■ Material supplied
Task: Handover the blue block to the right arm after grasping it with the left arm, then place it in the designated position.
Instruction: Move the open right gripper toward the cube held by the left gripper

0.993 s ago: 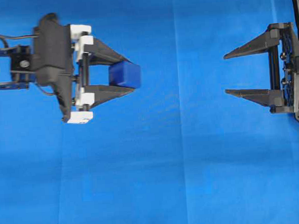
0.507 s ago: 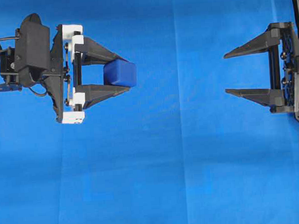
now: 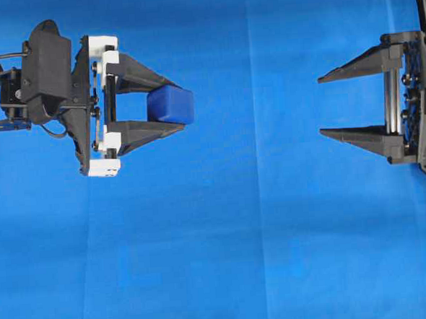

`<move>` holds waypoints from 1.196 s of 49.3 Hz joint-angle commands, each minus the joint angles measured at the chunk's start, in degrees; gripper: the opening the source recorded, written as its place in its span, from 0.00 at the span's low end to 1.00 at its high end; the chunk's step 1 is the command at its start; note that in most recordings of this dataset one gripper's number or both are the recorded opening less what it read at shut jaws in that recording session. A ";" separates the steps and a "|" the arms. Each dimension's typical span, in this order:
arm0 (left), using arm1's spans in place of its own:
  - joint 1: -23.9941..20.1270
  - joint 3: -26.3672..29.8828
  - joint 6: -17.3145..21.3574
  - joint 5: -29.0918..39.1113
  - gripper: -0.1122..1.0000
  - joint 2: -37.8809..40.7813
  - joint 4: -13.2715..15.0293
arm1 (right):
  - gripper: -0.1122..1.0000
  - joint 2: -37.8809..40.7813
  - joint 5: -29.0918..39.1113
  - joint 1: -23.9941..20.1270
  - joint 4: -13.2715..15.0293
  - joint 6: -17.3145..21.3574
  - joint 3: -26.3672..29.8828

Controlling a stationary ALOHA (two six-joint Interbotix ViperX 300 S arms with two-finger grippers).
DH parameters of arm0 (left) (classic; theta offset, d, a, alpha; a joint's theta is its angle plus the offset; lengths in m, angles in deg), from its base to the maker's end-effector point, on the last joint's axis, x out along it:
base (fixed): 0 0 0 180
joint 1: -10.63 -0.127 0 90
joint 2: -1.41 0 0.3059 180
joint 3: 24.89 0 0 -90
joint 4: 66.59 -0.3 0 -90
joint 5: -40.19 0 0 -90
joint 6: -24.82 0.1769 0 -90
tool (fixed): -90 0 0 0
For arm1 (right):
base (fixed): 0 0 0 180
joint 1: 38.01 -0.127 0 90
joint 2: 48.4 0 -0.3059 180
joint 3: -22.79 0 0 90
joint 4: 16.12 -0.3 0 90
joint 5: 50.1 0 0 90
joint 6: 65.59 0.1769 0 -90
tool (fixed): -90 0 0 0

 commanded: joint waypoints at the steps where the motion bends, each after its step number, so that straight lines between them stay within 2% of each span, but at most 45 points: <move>1: 0.09 0.62 -0.09 -0.53 0.51 -1.05 0.18 | 0.94 0.18 1.23 0.00 2.02 -2.99 2.37; 12: 0.09 0.62 -0.18 -0.53 0.51 -1.05 0.18 | 0.94 0.09 1.58 0.00 10.99 -15.82 3.43; 32: 0.09 0.53 -0.18 -0.53 0.51 -1.14 0.09 | 0.94 0.35 1.23 0.00 18.11 -33.05 3.96; 42: 0.09 0.53 -0.18 -0.53 0.51 -1.14 0.18 | 0.94 0.18 -0.88 0.00 19.16 -35.42 4.04; 59: 0.09 0.53 -0.18 -0.53 0.51 -1.14 0.18 | 0.94 0.35 -1.49 0.09 19.51 -35.42 4.04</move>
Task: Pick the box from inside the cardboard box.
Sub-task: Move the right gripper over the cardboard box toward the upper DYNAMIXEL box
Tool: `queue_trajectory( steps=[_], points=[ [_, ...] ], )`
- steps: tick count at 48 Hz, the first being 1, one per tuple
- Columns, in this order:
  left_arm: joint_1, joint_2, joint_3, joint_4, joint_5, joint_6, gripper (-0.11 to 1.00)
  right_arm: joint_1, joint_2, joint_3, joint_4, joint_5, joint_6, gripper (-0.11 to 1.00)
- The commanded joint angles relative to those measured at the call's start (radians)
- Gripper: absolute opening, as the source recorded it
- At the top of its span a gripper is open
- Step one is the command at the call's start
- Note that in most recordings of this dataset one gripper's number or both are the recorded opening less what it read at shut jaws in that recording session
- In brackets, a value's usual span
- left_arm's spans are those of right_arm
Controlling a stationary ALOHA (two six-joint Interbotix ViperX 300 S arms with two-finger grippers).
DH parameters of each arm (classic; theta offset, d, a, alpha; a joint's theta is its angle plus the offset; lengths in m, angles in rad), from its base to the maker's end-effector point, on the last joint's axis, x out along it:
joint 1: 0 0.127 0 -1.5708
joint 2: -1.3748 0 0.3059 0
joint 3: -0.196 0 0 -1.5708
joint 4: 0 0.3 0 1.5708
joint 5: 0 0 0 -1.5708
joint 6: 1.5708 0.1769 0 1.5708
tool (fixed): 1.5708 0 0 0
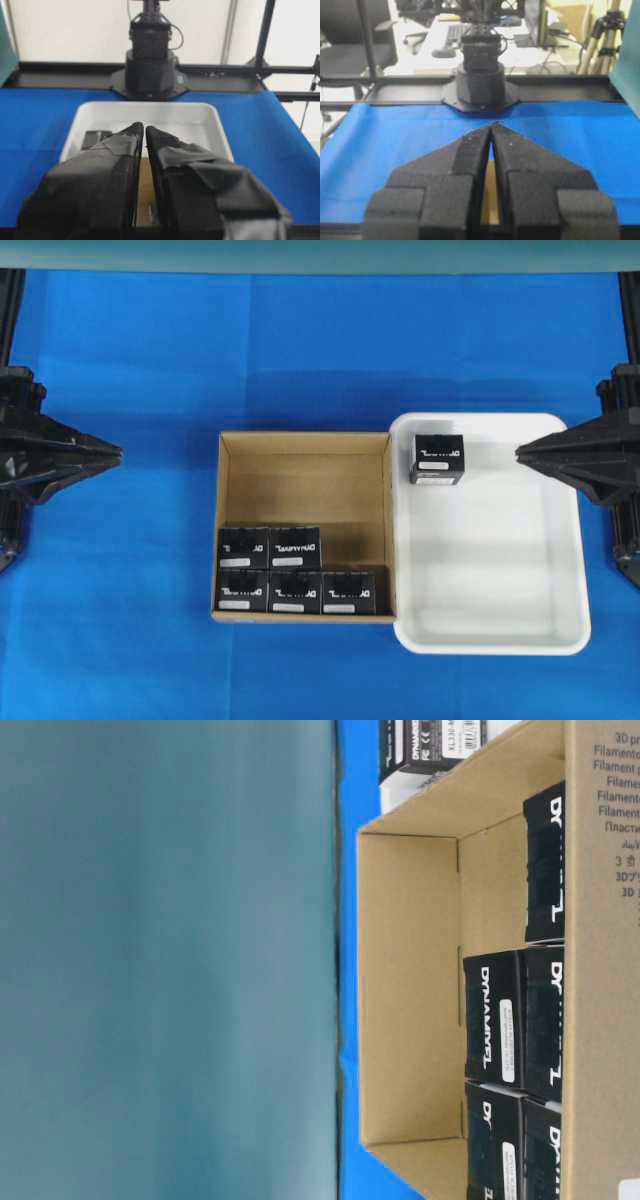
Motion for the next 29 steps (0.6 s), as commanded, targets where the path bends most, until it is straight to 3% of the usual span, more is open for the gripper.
queue_trajectory(
  steps=[1, 4, 10, 18, 29],
  points=[
    [0.005, 0.017, -0.04, 0.015, 0.032, -0.005, 0.14, -0.008, 0.011, -0.028, 0.012, -0.006, 0.014, 0.14],
    [0.0, 0.017, -0.061, 0.015, 0.071, -0.003, 0.09, -0.009, 0.023, -0.049, 0.051, 0.006, 0.021, 0.14],
    [0.0, 0.014, -0.098, 0.015, 0.153, -0.002, -0.06, -0.028, 0.071, -0.097, 0.092, 0.051, 0.043, 0.02],
    [0.003, -0.011, -0.109, 0.015, 0.224, -0.005, -0.07, -0.051, 0.166, -0.196, 0.1, 0.227, 0.106, 0.01],
    [0.006, -0.031, -0.146, 0.015, 0.318, -0.005, -0.07, -0.061, 0.322, -0.379, 0.101, 0.552, 0.242, 0.01]
  ],
)
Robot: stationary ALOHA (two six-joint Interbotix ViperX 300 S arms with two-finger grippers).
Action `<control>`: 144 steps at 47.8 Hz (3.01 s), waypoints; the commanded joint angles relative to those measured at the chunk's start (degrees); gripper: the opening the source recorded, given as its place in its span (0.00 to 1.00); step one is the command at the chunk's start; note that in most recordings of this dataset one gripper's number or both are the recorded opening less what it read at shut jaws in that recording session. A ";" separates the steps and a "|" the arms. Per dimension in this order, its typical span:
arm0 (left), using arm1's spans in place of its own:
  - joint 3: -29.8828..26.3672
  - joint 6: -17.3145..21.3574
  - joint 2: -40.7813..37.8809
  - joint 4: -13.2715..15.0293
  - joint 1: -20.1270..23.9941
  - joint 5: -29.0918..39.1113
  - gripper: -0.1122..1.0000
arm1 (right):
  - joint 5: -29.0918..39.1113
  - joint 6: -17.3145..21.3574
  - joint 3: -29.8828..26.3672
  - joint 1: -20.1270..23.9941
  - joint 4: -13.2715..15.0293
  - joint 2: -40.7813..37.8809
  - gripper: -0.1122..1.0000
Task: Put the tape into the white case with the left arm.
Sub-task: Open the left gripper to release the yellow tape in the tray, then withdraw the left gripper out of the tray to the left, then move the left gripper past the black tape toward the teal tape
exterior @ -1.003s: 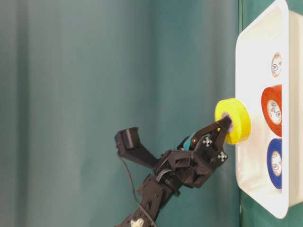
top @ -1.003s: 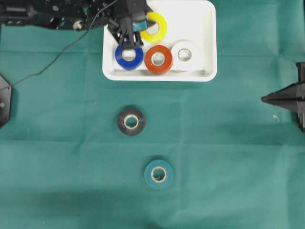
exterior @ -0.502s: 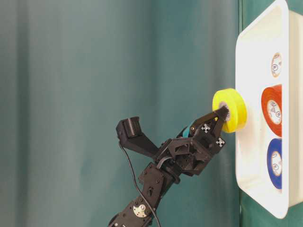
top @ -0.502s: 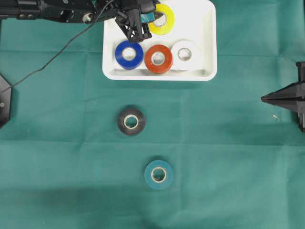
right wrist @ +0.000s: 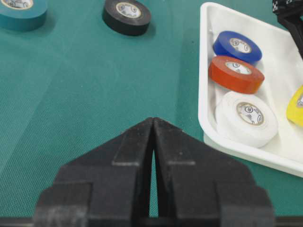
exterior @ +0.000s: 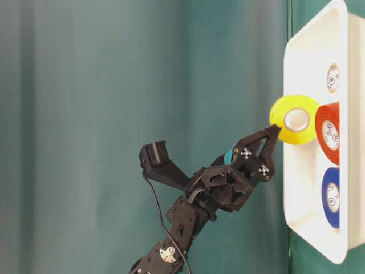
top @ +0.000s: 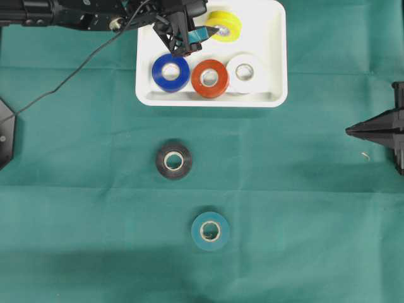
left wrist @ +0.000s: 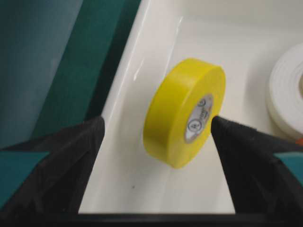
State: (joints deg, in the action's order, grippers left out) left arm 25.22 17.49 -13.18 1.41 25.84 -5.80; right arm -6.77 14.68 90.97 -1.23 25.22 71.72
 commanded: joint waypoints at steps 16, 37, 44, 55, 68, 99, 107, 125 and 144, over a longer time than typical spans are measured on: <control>6.42 -4.04 12.04 0.09 -8.53 0.79 0.96 | -0.53 -0.09 0.88 0.00 0.62 -0.53 0.02; 18.19 -13.97 23.91 0.18 -20.48 -0.97 0.96 | -0.53 -0.09 0.88 0.00 0.70 -0.53 0.02; 20.74 -15.91 25.84 0.18 -23.64 -2.20 0.96 | -0.53 -0.09 0.88 0.00 0.62 -0.53 0.02; 23.20 -16.79 28.13 0.18 -28.13 -2.64 0.96 | -0.53 -0.09 0.88 0.00 0.62 -0.53 0.02; 25.49 -16.87 29.71 0.18 -30.59 -2.64 0.96 | -0.53 -0.09 0.88 -0.09 0.62 -0.53 0.02; 26.02 -16.96 28.83 0.18 -31.46 -4.75 0.96 | -0.53 -0.09 0.88 0.00 0.62 -0.53 0.02; 26.28 -16.96 28.74 0.18 -32.43 -6.94 0.96 | -0.53 -0.09 0.88 -0.09 0.62 -0.53 0.02; 20.21 -16.79 16.96 0.18 -34.54 -8.00 0.95 | -0.53 -0.09 0.88 0.00 0.62 -0.53 0.02; 13.27 -18.72 8.53 0.26 -36.30 -4.31 0.95 | -0.53 -0.09 0.88 0.00 0.70 -0.53 0.02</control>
State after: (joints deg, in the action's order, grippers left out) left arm 40.61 -0.35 -4.22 1.49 -10.02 -10.02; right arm -6.77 14.59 90.97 -1.23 25.40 71.72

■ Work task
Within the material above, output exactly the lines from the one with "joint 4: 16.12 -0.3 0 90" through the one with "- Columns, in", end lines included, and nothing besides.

■ Response to the task
joint 4: 16.12 -0.3 0 90
joint 5: 50.1 0 0 90
joint 6: 65.59 0.1769 0 -90
tool (fixed): -90 0 0 0

 commanded: joint waypoints at the steps where the motion bends, each after its step number, so that straight lines between them stay within 2% of each span, but at most 45 points: <move>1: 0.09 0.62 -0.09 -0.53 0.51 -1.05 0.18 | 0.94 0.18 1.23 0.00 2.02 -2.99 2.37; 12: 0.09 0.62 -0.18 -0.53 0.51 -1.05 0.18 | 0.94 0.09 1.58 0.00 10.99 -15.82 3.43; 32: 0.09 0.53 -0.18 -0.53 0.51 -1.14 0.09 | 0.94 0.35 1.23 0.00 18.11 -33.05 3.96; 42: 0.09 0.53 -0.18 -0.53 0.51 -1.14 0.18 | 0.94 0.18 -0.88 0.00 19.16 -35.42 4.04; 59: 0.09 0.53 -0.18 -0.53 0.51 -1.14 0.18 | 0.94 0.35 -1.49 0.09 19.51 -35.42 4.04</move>
Task: Pick the box from inside the cardboard box.
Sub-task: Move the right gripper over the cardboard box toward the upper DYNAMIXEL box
Tool: `queue_trajectory( steps=[_], points=[ [_, ...] ], )`
- steps: tick count at 48 Hz, the first being 1, one per tuple
- Columns, in this order:

The work on this exercise has been finished.